Cicerone

 

Le lettere

    L’epistolario ciceroniano è costituito da un corpo di circa 900 lettere scritte tra il 68 e il 43 a.C., raccolte in 37 libri distribuiti nelle seguenti raccolte: 

    Il corpus, che comprende anche le risposte dei diversi corrispondenti, costituisce per noi un documento dal valore inestimabile per la ricostruzione delle vicende personali di Cicerone ed è al contempo un insostituibile documento storico, dal momento che accompagna o commenta i fatti politici più importanti di quell'epoca così travagliata, oppure ci ragguaglia su usi e costumi romani che altrimenti, dalle storie ufficiali, noi non conosceremmo affatto. La pubblicazione dell’epistolario - che il nostro scrittore avrebbe certamente voluto rimanesse privato - fu curata da amici e parenti, in particolare da Attico, Cornelio Nepote, Tirone, e dal figlio Marco Cicerone. La sua diffusione (il suo successo editoriale, diremmo noi) deve essere stata immediata, dato che Nepote parla dei sedici libri di lettere ad Attico. Conviene riportare la testimonianza di Nepote, anche perché in essa viene sottolineata l’enorme utilità del corpus per la conoscenza del periodo storico al quale si riferiscono le lettere. Prova dell’affetto profondo fra Cicerone e Attico - scrive Nepote nella sua biografia di Attico (16, 3-4) - sono 

sedecim (11?) volumina epistularum, ab consulatu eius usque ad extremum tempus ad Atticum missarum: quae qui legat, non multum desideret historiam contextam eorum temporum. Sic enim omnia de studiis principum, vitiis ducum, mutationibus rei publicae perscripta sunt, ut nihil in eis non appareat et facile existimari possit, prudentiam quodam modo esse divinationem, “sedici (11?) volumi di lettere inviategli, dal tempo del suo consolato fino agli ultimissimi tempi: chi le legge, non sentirà molto il bisogno di una storia organica di quei tempi. 4. Passioni dei capi, vizi dei capitani, rivolgimenti dello Stato, sono stati così accuratamente narrati che nulla in esse è rimasto nascosto e si può facilmente ritenere che la saggezza sia una sorta di divinazione". 

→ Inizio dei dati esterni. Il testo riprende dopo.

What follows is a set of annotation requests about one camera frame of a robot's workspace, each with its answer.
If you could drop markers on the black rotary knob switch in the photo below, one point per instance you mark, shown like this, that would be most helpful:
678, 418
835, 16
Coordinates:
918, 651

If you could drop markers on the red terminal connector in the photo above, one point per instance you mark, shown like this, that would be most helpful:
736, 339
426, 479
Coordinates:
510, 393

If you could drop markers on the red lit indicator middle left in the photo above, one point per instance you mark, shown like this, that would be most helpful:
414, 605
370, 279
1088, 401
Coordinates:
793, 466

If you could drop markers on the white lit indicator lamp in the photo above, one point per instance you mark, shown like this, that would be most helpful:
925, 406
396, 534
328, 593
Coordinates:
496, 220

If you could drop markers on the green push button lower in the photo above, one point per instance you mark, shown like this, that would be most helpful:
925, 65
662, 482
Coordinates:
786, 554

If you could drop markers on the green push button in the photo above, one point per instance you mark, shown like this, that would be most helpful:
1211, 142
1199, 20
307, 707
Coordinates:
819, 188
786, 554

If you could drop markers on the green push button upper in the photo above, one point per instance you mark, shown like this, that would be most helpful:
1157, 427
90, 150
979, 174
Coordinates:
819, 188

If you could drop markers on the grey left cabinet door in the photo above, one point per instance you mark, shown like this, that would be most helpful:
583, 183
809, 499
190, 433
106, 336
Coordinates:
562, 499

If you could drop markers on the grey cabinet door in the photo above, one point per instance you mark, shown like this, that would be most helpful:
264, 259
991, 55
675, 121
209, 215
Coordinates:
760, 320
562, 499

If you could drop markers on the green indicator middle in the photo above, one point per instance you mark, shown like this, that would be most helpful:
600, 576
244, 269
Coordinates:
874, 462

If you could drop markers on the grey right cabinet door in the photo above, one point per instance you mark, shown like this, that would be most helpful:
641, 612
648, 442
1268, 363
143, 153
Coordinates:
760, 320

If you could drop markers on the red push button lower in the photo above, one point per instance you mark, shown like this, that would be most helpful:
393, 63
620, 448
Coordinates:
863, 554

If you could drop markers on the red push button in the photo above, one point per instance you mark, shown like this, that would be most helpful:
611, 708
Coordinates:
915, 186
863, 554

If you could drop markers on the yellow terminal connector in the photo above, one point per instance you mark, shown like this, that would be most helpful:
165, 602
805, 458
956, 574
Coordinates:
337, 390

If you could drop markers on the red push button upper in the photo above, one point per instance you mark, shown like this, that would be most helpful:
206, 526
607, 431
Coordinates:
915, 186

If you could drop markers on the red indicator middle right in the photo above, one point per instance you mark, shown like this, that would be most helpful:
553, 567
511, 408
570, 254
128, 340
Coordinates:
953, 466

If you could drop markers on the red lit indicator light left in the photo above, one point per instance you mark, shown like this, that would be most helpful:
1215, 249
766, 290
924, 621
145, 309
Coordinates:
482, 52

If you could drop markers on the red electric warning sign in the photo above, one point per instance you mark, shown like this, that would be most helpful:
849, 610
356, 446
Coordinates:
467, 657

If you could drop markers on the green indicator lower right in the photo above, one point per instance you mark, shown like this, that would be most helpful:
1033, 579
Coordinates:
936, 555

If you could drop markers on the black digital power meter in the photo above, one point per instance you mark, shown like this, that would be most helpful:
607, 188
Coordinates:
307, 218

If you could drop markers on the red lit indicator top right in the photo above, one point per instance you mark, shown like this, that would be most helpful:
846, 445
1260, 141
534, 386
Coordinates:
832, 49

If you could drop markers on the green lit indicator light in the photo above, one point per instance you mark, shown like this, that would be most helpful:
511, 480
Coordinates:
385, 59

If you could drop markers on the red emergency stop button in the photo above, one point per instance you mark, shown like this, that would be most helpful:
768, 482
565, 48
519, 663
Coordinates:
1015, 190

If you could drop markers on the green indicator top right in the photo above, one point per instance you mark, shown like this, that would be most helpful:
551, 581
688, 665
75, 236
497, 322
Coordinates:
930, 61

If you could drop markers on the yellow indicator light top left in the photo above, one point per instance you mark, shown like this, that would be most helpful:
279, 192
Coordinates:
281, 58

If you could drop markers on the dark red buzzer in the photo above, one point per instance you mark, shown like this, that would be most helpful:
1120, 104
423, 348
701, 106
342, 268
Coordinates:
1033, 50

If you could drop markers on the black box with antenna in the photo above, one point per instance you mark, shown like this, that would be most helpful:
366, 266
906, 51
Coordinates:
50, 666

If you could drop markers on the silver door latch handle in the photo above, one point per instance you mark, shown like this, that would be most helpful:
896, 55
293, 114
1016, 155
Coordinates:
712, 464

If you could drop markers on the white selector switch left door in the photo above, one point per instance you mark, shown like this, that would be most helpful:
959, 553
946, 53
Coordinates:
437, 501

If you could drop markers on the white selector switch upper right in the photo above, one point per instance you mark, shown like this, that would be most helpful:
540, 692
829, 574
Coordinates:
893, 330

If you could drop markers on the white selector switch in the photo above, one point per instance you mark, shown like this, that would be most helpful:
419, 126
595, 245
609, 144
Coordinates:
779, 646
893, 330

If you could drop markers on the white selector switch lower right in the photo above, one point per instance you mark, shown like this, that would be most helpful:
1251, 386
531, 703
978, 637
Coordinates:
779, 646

    Gli argomenti variano dal pubblico al privato, ma quest’ultimo caso è il più frequente e, tutto sommato, il più interessante, visto che offre un’immagine completamente autentica dell’uomo Cicerone, dell’amico leale, del marito premuroso e del padre affettuoso, specialmente nei confronti della figlia prediletta Tulliola. Cicerone - come rimarcato in precedenza - non aveva affatto scritto le sue lettere con l’intenzione di pubblicarle (così invece come era stato ad esempio per le sue orazioni), fatto che le rende di un’immediatezza senza confronti rispetto ad altre raccolte dell’antichità e quindi di un estremo interesse per noi, interesse ben diverso da quello che provò il Petrarca quando la prima volta posò gli occhi sul codice da lui scoperto nella Biblioteca Capitolare di Verona, nel 1345, esclamando: “Vecchio Cicerone, eternamente tormentato e preoccupato, quanto meglio sarebbe stato per te occuparti non di questa breve vita terrena ma della vita eterna, senza brigare per gli uffici, per i trionfi, senza sacrificare la pace per nessun Catilina di questo mondo!”. A sua volta il moderno critico J. Carcopino ha utilizzato l'epistolario per disegnarci un impietoso ritratto di Cicerone, colto nelle sue debolezze private e pubbliche. 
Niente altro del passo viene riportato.